**DATA SHOWN**
↓

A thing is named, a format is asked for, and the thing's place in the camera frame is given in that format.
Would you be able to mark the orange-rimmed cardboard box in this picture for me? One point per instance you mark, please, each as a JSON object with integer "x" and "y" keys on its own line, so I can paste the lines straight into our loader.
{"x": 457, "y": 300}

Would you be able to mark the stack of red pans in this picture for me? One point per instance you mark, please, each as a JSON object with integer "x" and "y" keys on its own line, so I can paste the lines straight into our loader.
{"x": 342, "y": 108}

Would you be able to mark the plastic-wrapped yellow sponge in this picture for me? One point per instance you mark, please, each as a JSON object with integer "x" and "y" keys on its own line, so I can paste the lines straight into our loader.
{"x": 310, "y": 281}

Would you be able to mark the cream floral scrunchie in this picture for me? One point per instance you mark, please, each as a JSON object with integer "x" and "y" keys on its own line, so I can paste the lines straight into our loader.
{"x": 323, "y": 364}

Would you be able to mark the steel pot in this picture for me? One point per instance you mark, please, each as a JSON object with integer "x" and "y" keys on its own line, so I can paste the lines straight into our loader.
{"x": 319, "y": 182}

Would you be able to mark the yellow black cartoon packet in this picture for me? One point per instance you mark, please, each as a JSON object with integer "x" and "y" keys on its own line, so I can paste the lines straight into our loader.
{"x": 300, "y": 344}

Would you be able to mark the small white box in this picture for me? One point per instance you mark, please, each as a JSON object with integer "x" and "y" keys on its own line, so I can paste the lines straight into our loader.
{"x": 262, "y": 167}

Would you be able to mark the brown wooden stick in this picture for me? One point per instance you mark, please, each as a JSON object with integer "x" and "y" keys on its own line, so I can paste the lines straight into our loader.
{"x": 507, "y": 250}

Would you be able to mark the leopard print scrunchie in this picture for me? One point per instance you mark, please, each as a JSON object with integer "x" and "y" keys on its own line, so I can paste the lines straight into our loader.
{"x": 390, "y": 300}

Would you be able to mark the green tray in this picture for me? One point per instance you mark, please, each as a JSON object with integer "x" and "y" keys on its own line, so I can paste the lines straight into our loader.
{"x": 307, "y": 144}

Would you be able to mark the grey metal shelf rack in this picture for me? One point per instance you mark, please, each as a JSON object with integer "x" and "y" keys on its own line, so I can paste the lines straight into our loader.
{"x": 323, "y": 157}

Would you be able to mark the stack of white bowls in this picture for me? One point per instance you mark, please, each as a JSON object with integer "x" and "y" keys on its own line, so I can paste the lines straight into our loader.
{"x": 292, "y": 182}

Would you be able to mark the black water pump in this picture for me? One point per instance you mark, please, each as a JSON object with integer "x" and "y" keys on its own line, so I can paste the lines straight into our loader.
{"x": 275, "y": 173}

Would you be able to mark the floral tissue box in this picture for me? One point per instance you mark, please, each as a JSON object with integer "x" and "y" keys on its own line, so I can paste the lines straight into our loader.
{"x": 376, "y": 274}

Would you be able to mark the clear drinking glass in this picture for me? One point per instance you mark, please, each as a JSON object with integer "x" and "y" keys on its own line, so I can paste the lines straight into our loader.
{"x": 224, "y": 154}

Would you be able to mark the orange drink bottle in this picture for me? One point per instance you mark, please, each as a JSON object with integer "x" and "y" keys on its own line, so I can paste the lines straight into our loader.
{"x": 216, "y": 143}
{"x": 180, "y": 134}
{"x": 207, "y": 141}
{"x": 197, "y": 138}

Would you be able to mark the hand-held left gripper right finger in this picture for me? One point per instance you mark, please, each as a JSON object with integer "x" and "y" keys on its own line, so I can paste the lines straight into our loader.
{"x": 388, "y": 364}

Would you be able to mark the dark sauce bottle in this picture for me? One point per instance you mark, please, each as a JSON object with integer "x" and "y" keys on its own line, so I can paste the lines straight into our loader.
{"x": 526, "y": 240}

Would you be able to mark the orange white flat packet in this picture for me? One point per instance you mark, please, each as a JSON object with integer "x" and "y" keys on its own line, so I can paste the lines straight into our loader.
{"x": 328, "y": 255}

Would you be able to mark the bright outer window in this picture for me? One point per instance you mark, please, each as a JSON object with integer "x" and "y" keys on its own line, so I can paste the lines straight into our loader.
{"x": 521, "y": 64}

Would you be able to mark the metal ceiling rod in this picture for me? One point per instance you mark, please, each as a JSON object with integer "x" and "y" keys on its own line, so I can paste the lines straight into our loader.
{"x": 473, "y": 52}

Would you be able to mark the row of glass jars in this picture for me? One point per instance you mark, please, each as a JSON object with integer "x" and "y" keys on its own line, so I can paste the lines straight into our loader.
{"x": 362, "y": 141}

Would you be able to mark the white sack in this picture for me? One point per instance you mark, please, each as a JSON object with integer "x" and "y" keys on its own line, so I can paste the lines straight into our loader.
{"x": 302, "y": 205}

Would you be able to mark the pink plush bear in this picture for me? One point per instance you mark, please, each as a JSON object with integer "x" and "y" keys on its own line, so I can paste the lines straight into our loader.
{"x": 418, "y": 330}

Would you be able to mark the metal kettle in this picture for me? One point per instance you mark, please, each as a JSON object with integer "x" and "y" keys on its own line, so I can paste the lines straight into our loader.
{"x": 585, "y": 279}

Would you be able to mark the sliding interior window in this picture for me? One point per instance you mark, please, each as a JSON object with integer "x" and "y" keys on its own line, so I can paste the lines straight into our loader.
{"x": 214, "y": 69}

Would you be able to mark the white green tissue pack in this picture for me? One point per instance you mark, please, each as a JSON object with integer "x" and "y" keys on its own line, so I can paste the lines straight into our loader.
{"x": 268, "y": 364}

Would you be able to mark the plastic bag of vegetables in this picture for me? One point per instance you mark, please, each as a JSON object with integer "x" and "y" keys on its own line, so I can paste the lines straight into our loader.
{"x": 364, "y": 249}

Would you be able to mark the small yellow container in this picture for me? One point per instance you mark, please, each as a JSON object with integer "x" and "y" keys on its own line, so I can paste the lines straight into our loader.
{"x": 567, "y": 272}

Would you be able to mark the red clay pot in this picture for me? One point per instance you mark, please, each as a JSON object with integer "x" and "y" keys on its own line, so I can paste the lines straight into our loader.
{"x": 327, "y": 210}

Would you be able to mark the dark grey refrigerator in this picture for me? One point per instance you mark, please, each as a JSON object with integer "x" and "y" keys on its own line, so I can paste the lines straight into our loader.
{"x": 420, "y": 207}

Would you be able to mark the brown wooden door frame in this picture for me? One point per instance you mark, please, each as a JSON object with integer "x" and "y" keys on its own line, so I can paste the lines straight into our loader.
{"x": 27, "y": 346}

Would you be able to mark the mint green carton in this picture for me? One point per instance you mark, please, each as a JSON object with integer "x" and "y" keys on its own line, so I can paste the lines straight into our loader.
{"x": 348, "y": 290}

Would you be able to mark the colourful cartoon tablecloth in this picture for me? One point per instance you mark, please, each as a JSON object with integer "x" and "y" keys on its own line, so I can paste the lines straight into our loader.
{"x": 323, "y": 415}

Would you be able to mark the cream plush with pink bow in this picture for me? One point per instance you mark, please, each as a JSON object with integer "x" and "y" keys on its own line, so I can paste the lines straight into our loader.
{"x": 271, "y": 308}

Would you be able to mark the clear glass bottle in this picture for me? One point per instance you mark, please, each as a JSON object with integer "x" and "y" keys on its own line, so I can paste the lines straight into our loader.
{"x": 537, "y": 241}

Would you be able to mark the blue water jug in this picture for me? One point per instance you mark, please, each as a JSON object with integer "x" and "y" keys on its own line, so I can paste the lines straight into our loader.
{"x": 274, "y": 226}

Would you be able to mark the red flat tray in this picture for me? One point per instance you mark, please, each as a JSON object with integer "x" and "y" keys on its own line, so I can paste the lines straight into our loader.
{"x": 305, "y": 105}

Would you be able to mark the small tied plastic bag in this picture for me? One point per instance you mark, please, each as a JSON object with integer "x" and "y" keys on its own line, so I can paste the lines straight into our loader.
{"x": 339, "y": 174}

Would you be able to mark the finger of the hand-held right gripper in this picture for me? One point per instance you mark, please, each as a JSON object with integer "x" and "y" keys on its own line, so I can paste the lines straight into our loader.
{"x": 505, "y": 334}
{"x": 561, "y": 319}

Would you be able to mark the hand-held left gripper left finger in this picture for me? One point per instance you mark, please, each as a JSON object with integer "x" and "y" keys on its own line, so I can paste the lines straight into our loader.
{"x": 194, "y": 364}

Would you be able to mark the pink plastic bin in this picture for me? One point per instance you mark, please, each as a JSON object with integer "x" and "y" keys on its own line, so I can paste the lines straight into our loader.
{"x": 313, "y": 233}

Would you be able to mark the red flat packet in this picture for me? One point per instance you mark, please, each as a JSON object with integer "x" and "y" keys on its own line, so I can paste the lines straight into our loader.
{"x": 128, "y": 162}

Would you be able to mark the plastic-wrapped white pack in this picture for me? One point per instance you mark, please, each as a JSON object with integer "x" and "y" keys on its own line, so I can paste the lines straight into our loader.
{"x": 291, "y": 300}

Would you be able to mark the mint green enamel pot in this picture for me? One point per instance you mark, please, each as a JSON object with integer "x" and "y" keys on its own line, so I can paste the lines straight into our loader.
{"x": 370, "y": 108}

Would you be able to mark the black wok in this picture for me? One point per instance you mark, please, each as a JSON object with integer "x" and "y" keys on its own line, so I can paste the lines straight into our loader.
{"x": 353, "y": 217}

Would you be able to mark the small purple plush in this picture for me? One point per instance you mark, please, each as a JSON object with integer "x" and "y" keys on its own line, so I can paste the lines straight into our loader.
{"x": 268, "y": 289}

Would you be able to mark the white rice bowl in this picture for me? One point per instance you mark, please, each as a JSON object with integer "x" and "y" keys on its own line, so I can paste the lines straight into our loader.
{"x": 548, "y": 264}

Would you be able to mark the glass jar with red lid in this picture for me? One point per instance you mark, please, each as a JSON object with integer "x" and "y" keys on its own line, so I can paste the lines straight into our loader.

↑

**YOUR ASSIGNMENT**
What should appear is an exact copy of the lines from the one with "Would you be able to mark the white rice" through the end of the entries above, ends included, and no other text.

**EXERCISE RESULT**
Would you be able to mark the white rice bowl in this picture for me? One point per instance you mark, please, each as a JSON object with integer "x" and "y" keys on its own line, so I can paste the lines straight into our loader.
{"x": 548, "y": 264}

Would you be able to mark the glass jar with red lid in this picture for me? One point per instance you mark, please, each as a JSON object with integer "x" and "y" keys on its own line, so I can paste the lines straight into our loader.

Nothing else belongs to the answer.